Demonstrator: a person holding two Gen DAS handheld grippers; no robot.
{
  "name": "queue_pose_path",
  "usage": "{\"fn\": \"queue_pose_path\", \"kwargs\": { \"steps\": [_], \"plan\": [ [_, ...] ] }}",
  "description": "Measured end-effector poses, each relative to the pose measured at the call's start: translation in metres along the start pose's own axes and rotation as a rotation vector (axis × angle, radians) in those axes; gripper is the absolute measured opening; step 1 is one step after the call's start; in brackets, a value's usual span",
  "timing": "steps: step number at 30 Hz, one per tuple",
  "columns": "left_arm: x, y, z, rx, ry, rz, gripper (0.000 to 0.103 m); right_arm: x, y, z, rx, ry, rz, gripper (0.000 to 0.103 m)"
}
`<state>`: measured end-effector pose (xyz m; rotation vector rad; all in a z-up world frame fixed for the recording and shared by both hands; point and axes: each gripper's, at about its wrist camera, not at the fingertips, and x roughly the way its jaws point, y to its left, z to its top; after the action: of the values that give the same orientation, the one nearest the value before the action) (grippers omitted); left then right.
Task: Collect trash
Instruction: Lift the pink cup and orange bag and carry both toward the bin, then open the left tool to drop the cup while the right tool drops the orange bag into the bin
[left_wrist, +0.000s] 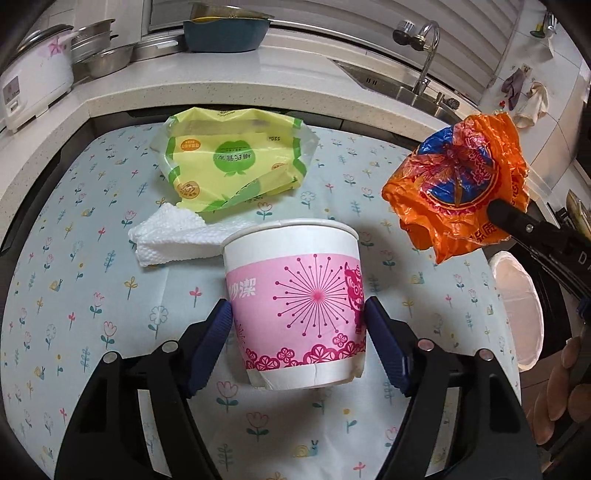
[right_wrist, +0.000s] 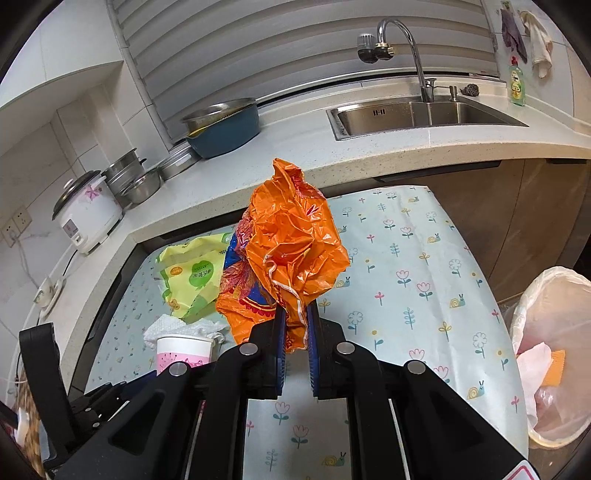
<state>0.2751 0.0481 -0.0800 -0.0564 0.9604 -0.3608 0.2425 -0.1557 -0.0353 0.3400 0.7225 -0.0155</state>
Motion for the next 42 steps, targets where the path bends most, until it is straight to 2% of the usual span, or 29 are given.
{"fn": "queue_pose_path", "kwargs": {
  "steps": [5, 16, 28, 42],
  "plan": [
    [-0.014, -0.031, 0.002, 0.053, -0.042, -0.048, 0.07, -0.025, -0.021, -0.001, 0.02, -0.029, -0.015, 0.01],
    [-0.033, -0.127, 0.0, 0.175, -0.07, -0.118, 0.07, -0.085, -0.095, -0.006, 0.106, -0.1, -0.08, 0.01],
    [-0.031, -0.239, -0.016, 0.32, -0.045, -0.21, 0.07, -0.142, -0.187, -0.021, 0.213, -0.152, -0.183, 0.01],
    [-0.006, -0.328, -0.038, 0.431, 0.027, -0.296, 0.071, -0.178, -0.266, -0.041, 0.321, -0.18, -0.291, 0.01]
  ]
}}
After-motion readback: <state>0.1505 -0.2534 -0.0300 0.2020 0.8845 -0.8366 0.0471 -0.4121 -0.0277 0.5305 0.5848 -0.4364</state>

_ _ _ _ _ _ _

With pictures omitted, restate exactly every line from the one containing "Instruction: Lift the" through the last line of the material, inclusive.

**Answer**
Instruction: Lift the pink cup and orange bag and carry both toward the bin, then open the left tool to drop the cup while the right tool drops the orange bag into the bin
[left_wrist, +0.000s] 
[right_wrist, +0.000s] 
<state>0.2751 0.0481 -0.0800 -0.0564 0.9604 -0.3608 0.2425 -0.1557 -0.0353 0.3400 0.7225 -0.0155</state>
Motion for the next 42 steps, targets where the path bends most, until it is straight to 2% of the usual span, or 29 are given.
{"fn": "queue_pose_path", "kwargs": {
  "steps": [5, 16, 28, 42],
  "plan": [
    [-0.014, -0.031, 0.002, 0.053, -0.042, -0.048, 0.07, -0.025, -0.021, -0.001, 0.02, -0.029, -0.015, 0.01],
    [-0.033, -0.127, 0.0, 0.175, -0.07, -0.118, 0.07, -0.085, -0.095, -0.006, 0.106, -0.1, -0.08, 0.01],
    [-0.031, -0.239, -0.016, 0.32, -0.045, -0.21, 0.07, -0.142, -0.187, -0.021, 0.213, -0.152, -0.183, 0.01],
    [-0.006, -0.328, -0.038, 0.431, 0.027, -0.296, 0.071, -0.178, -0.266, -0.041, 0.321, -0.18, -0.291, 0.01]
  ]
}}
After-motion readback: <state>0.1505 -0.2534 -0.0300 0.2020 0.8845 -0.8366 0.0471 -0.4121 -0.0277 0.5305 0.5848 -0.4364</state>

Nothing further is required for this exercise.